Frozen cell lysates were pipetted onto a QIAshredder spin column, and total RNA was extracted using the RNeasy Mini kit according to the manufacturer’s instructions (Qiagen Inc.). Additionally, Qiagen’s On-Column RNase-free DNase was used to eliminate possible DNA contamination. The concentration and quality of the RNA sample isolation was determined through spectrophotometric means (optical density (OD) ratio of A260:A280), and using an Agilent 2100 Bioanalyzer, following the manufacturer’s instructions. All RNA Integrity Numbers (RINs) were above 9.0. An input of 200 ng of total RNA was used for whole genome analysis following the Illumina(r) Whole Genome Expression Profiling Assay Guide (11317302 Rev. A). Samples were hybridized on Illumina human-12 v4 RNA BeadChips. BeadChips were imaged and quantified with the Illumina iScan scanner and data were processed with Illumina GenomeStudio v2010.2 software.

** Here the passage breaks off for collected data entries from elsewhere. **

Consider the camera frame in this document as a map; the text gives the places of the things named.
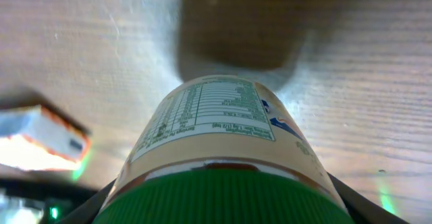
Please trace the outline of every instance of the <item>nutrition facts label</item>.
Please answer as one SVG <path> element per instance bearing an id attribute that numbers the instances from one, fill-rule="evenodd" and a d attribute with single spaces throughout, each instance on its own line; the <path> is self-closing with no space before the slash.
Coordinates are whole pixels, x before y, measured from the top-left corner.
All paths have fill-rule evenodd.
<path id="1" fill-rule="evenodd" d="M 275 139 L 253 83 L 237 78 L 206 78 L 175 93 L 159 105 L 150 125 L 132 161 L 162 144 L 197 134 Z"/>

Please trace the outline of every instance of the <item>green bottle cap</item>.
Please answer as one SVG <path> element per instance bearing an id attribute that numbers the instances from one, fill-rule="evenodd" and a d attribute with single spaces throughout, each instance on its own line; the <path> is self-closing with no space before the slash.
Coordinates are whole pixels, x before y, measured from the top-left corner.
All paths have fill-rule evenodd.
<path id="1" fill-rule="evenodd" d="M 203 169 L 145 181 L 94 220 L 120 223 L 354 223 L 328 197 L 258 171 Z"/>

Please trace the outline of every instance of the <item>bottle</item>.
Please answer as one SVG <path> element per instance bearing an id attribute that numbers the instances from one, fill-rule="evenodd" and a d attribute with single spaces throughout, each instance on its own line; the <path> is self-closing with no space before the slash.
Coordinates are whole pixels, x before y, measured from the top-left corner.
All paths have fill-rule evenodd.
<path id="1" fill-rule="evenodd" d="M 170 92 L 94 223 L 353 223 L 282 102 L 236 76 Z"/>

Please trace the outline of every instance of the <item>wooden surface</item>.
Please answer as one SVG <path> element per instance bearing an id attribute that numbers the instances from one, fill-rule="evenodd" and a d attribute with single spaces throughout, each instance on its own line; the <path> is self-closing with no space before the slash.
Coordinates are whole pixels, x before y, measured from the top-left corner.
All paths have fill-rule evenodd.
<path id="1" fill-rule="evenodd" d="M 108 184 L 159 101 L 219 73 L 274 90 L 328 172 L 432 221 L 432 0 L 0 0 L 0 101 L 38 92 L 93 132 L 59 179 Z"/>

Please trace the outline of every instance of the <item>green light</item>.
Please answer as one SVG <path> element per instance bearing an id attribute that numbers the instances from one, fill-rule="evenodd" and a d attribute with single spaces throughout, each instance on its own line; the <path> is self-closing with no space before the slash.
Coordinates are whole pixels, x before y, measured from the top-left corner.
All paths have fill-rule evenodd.
<path id="1" fill-rule="evenodd" d="M 390 190 L 389 190 L 389 186 L 386 184 L 386 179 L 383 177 L 379 177 L 377 178 L 377 184 L 378 184 L 378 188 L 379 188 L 379 199 L 381 201 L 381 205 L 382 207 L 390 212 L 393 215 L 398 215 L 397 211 L 396 211 L 396 207 L 393 204 Z"/>
<path id="2" fill-rule="evenodd" d="M 49 212 L 50 212 L 51 217 L 52 217 L 53 219 L 57 219 L 57 218 L 59 217 L 59 209 L 58 209 L 58 208 L 55 208 L 55 207 L 50 208 L 50 209 L 49 209 Z"/>
<path id="3" fill-rule="evenodd" d="M 396 215 L 396 211 L 394 210 L 394 207 L 392 205 L 392 201 L 390 200 L 390 197 L 385 195 L 385 194 L 381 194 L 380 195 L 380 199 L 381 199 L 381 204 L 383 206 L 383 208 L 390 212 L 393 215 Z"/>
<path id="4" fill-rule="evenodd" d="M 77 170 L 72 172 L 72 181 L 78 181 L 80 179 L 82 173 L 84 173 L 84 170 L 87 167 L 87 163 L 88 163 L 88 160 L 90 158 L 90 154 L 91 154 L 91 151 L 89 150 L 87 155 L 84 157 L 84 159 L 82 159 L 80 167 Z"/>

The preprocessing includes three steps: background correction (performed in GenomeStudio software: www.illumina. com), quantile normalization  and log2 transformation of normalized data. The last two steps were performed in lumi R package . LIMMA (linear models for microarray data) [22, 23] was used to identify differentially expressed gene signatures under different conditions. Briefly, it starts by fitting a linear model for each gene in the data, and then an empirical Bayes (EB) method is used to moderate the standard errors for estimating the moderated t-statistics/F-statistics for each gene, which shrinks the standard errors towards a common value. This test is similar to an ANOVA method for each gene except that the residual standard deviations are moderated across genes to ensure more stable inference for each gene. The moderated standard deviations are a compromise between the individual genewise standard deviations and an overall pooled standard deviation. The false discovery rate (FDR) was evaluated using the Benjamini and Hochberg multiple testing procedure .

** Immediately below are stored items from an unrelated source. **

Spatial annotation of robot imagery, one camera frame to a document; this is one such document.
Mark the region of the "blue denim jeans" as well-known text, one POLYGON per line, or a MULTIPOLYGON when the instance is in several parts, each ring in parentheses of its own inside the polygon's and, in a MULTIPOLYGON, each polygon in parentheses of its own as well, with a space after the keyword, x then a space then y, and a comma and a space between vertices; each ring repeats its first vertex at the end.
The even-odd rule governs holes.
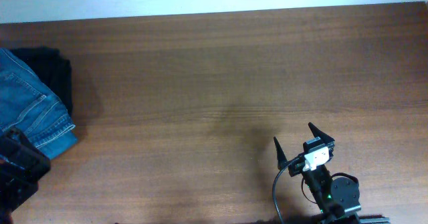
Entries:
POLYGON ((1 133, 20 129, 29 142, 54 159, 78 138, 76 127, 60 98, 21 59, 1 49, 1 133))

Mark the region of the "black folded garment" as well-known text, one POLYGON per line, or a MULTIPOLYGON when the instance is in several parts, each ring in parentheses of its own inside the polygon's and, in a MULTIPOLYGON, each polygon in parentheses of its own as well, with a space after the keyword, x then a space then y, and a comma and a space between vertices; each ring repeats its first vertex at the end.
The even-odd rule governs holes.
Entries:
POLYGON ((10 52, 25 62, 38 78, 73 112, 72 67, 58 49, 50 47, 16 48, 10 52))

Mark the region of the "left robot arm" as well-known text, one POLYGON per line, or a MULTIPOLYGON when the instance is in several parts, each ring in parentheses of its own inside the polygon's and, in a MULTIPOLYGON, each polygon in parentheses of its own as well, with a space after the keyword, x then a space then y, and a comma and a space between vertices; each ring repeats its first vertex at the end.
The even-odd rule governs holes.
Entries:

Quantitative Real-time Polymerase Chain Reaction (qRT-PCR)
Selected genes identified by microarray analysis as displaying statistical significance, with fold changes of 1.5 or higher and for which primers were validated were further assessed by qRT-PCR. Total RNA (100 ng) isolated from cells were reverse transcribed into complementary DNA using the RT2 First Strand Kit (SABiosciences Corp., Frederick, Maryland, USA). Gene profiling was performed according to the manufacturer instructions using custom RT2-profiler PCR arrays (SABioSciences Corp.). Reactions were prepared in 96-well plates and performed on a spectrofluorometric thermal cycler (Biorad iCycler; Hercules, CA). The relative expression of each gene was determined by using the comparative threshold (Ct) method. Analysis of qRT-PCR expression profiles and statistical analysis of data were performed using the super array biosciences web portal for data analysis of their products.

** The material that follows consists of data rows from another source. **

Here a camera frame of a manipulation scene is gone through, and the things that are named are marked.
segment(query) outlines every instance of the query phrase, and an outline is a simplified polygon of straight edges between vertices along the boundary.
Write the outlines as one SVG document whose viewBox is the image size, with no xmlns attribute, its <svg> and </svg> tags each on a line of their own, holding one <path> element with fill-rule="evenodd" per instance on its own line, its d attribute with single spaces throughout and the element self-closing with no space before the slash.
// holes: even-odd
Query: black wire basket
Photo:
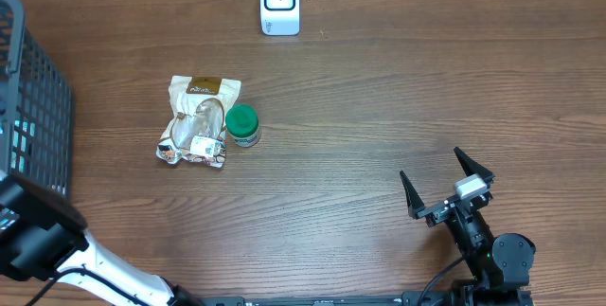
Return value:
<svg viewBox="0 0 606 306">
<path fill-rule="evenodd" d="M 74 97 L 25 21 L 19 0 L 0 0 L 0 170 L 67 198 Z"/>
</svg>

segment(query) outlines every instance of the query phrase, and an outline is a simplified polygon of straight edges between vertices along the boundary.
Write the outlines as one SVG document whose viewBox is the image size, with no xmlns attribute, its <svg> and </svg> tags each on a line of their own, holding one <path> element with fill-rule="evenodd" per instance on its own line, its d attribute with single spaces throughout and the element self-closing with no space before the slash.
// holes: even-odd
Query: wooden table
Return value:
<svg viewBox="0 0 606 306">
<path fill-rule="evenodd" d="M 457 252 L 408 218 L 398 171 L 437 202 L 460 146 L 497 175 L 492 231 L 538 246 L 536 304 L 603 304 L 606 0 L 301 0 L 301 33 L 273 38 L 258 0 L 23 1 L 78 97 L 73 202 L 136 266 L 207 297 L 422 289 Z M 241 80 L 260 143 L 222 171 L 155 158 L 177 74 Z M 0 304 L 42 285 L 2 279 Z"/>
</svg>

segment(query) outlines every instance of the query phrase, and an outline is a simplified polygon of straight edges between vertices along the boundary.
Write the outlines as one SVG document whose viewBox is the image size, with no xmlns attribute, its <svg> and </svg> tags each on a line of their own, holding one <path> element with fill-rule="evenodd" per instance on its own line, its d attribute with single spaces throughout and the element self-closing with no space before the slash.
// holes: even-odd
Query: white device
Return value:
<svg viewBox="0 0 606 306">
<path fill-rule="evenodd" d="M 260 5 L 263 33 L 271 36 L 299 33 L 299 0 L 260 0 Z"/>
</svg>

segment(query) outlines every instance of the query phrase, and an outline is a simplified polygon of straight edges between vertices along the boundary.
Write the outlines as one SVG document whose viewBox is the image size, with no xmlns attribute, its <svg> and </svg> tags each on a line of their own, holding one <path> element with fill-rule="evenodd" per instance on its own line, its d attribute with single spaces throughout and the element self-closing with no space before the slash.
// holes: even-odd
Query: clear plastic bag
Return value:
<svg viewBox="0 0 606 306">
<path fill-rule="evenodd" d="M 169 164 L 185 159 L 222 167 L 225 114 L 240 88 L 239 81 L 229 79 L 173 77 L 169 93 L 174 118 L 160 138 L 156 155 Z"/>
</svg>

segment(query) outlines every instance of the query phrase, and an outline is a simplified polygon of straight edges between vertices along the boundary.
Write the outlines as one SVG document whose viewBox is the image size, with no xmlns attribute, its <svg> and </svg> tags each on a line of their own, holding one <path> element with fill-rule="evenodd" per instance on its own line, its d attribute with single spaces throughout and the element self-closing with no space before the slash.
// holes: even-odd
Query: green bottle cap
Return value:
<svg viewBox="0 0 606 306">
<path fill-rule="evenodd" d="M 251 106 L 234 106 L 225 116 L 225 125 L 232 136 L 251 136 L 258 128 L 257 112 Z"/>
</svg>

Supernatants from exposed (0.5, 1.0 and 1.5 Gy α-particle and X-rays) and control samples were analyzed for secretion levels of 27 cytokines starting at 24 h post exposure until 96 hr. Cytokines examined included interleukin (IL)-1b, IL-1ra, IL-2, IL-4, IL-5, IL-6, IL-7, IL-8, IL-9, IL-10, IL-12, IL-13, IL-15, IL-17, eotaxin, fibroblast growth factor (FGF), Granulocyte-Colony Stimulating Factor (G-CSF), granulocyte/ macrophage colony-stimulating factor (GM-CSF), interferon-γ (IFN-γ), interferon gamma-induced protein 10 kDa (IP-10), monocyte chemotactic protein-1 (MCP-1), macrophage inflammatory protein (MIP)-1a, MIP-1b, platelet derived growth factor (PDGF)-bb, regulated upon activation, normal T-cell expressed, and secreted (RANTES), tumor necrosis factor-α (TNF-α) and vascular endothelial growth factor (VEGF). Analysis was performed using a multiplex suspension array assay according to the manufacturer’s instructions (Bio-Rad). Briefly, conjugated beads were allowed to react with a sample containing a known (standard) or unknown amount of cytokines for 30 min. Conjugated beads with bound target were then washed and incubated with biotinylated detection antibodies that were directed against specific cytokine epitopes. The resulting complexes were then incubated for a further 10 min with streptavidin-phycoerythrin and excess reagent was washed off and assessed for bound cytokine using a microtiter plate reader (Bio-Rad). The concentration of cytokines in supernatants was then assessed from the generated standard curves for each individual cytokine using Bio-Plex software (Bio-Rad). To mine for differentially expressed cytokines the approach of Kleynhans et al.  was employed. Briefly, for each radiation type and cytokine, a two-way ANOVA (TIME *DOSE) linear mixed effects model was fit to take the repeated measures into account. Compound symmetry correlation structure was assumed, meaning for all samples the slopes of the lines regressing the dependent variable (intensity of cytokine) were the same over time. DOSE * TIME were treated as a factorial design and used to generate the main effects (DOSE * TIME) and their interaction (DOSE * TIME). Repeated measures at different time-points were treated as random factors.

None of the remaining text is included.